Problem requirements —
When you print the material, keep every line identical to the original.

_ _ _ _ _

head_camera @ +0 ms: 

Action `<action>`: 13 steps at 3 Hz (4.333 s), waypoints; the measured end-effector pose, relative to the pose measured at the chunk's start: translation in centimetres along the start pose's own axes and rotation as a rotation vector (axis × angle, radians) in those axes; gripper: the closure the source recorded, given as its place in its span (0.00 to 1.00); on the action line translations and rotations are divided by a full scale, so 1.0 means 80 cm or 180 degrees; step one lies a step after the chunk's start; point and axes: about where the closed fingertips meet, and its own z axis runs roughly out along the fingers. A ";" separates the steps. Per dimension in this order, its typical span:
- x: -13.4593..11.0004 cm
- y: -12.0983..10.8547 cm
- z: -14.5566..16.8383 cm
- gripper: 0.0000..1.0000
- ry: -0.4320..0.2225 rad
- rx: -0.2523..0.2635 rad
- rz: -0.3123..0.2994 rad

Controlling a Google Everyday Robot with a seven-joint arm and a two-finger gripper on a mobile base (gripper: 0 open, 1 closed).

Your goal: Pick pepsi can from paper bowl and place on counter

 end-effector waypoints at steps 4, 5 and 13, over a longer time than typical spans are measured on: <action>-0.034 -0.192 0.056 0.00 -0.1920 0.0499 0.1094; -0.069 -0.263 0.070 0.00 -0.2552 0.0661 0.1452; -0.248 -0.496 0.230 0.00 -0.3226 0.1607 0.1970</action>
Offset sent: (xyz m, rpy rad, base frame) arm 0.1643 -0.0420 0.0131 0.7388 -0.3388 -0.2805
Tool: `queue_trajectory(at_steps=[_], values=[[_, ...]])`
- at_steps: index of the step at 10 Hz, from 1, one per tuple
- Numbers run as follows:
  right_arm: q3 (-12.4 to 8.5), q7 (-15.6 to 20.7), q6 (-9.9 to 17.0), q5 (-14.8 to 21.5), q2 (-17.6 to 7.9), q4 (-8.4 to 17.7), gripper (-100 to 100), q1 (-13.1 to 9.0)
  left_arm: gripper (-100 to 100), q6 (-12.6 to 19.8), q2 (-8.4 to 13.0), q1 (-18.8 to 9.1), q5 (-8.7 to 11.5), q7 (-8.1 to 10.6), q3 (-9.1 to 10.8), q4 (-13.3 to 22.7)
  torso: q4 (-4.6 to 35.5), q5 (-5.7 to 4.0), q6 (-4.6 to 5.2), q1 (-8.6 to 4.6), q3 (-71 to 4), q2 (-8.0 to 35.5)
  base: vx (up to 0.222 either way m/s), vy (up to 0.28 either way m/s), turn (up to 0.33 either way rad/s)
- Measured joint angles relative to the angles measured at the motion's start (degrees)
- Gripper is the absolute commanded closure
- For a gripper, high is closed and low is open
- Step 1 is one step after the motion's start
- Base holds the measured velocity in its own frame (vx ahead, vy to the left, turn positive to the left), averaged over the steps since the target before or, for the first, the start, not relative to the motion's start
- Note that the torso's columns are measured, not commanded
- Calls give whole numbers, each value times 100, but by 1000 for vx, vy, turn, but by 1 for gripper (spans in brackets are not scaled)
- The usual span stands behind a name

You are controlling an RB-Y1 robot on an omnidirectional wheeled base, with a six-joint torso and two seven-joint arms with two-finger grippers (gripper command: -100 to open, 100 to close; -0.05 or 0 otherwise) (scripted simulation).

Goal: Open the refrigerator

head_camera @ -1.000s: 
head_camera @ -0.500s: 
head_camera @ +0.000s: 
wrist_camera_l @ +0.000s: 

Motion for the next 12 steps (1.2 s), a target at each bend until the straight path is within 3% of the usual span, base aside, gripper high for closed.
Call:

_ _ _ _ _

Completed exercise —
head_camera @ +0 ms: 

Action `<action>`: 13 steps at 3 Hz (4.333 s), waypoints; the measured end-effector pose, relative to the pose measured at the chunk's start: translation in centimetres along the start pose's own axes and rotation as a rotation vector (axis × angle, radians) in those axes; gripper: the closure the source recorded, given as its place in its span (0.00 to 1.00); on the action line translations and rotations are divided by a full scale, so 1.0 means 80 cm or 180 degrees; step one lies a step after the chunk's start; point and axes: about where the closed fingertips meet, and its own z axis runs roughly out along the fingers. A ";" separates the steps. Per dimension in this order, its typical span:
- x: -13.4593..11.0004 cm
- y: -12.0983..10.8547 cm
- z: -14.5566..16.8383 cm
- gripper: 0.0000..1.0000
- ry: -0.4320..0.2225 rad
- rx: -0.2523..0.2635 rad
- rz: -0.3123..0.2994 rad

Controlling a Google Everyday Robot with a seven-joint arm and a two-finger gripper on a mobile base (gripper: 0 open, 1 closed).

Your goal: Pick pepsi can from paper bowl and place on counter

 end-effector waypoints at steps 4, 5 and 13, over a longer time than typical spans are measured on: <action>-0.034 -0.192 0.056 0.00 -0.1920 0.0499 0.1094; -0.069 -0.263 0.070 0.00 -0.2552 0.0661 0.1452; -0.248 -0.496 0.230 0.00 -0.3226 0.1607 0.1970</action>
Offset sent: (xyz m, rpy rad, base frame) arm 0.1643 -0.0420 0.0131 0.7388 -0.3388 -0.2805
Tool: `queue_trajectory(at_steps=[_], values=[[_, ...]])`
- at_steps: index of the step at 10 Hz, from 1, one per tuple
- Numbers run as follows:
  right_arm: q3 (-12.4 to 8.5), q7 (-15.6 to 20.7), q6 (-9.9 to 17.0), q5 (-14.8 to 21.5), q2 (-17.6 to 7.9), q4 (-8.4 to 17.7), gripper (-100 to 100), q1 (-13.1 to 9.0)
  left_arm: gripper (-100 to 100), q6 (-12.6 to 19.8), q2 (-8.4 to 13.0), q1 (-18.8 to 9.1), q5 (-8.7 to 11.5), q7 (-8.1 to 10.6), q3 (-9.1 to 10.8), q4 (-13.3 to 22.7)
  torso: q4 (-4.6 to 35.5), q5 (-5.7 to 4.0), q6 (-4.6 to 5.2), q1 (-8.6 to 4.6), q3 (-71 to 4), q2 (-8.0 to 35.5)
  base: vx (up to 0.222 either way m/s), vy (up to 0.28 either way m/s), turn (up to 0.33 either way rad/s)
- Measured joint angles relative to the angles measured at the motion's start (degrees)
- Gripper is the absolute commanded closure
- For a gripper, high is closed and low is open
- Step 1 is one step after the motion's start
- Base holds the measured velocity in its own frame (vx ahead, vy to the left, turn positive to the left), averaged over the steps since the target before or, for the first, the start, not relative to the motion's start
- Note that the torso's columns are measured, not commanded
- Calls give whole numbers, each value times 100, but by 1000 for vx, vy, turn, but by 1 for gripper (spans in brackets are not scaled)
- The usual span stands behind a name

You are controlling an RB-Y1 robot on an omnidirectional wheeled base, with a six-joint torso and two seven-joint arms with two-finger grippers (gripper command: -100 to open, 100 to close; -0.05 or 0 otherwise) (scripted simulation).

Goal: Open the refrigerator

head_camera @ -1.000s: 
head_camera @ -0.500s: 
head_camera @ +0.000s: 
wrist_camera_l @ +0.000s: 

Motion for the next 12 steps (1.2 s), a target at each bend until the straight path is within 3% of the usual span, base aside, gripper high for closed.
Call:

There is nothing else to this exercise.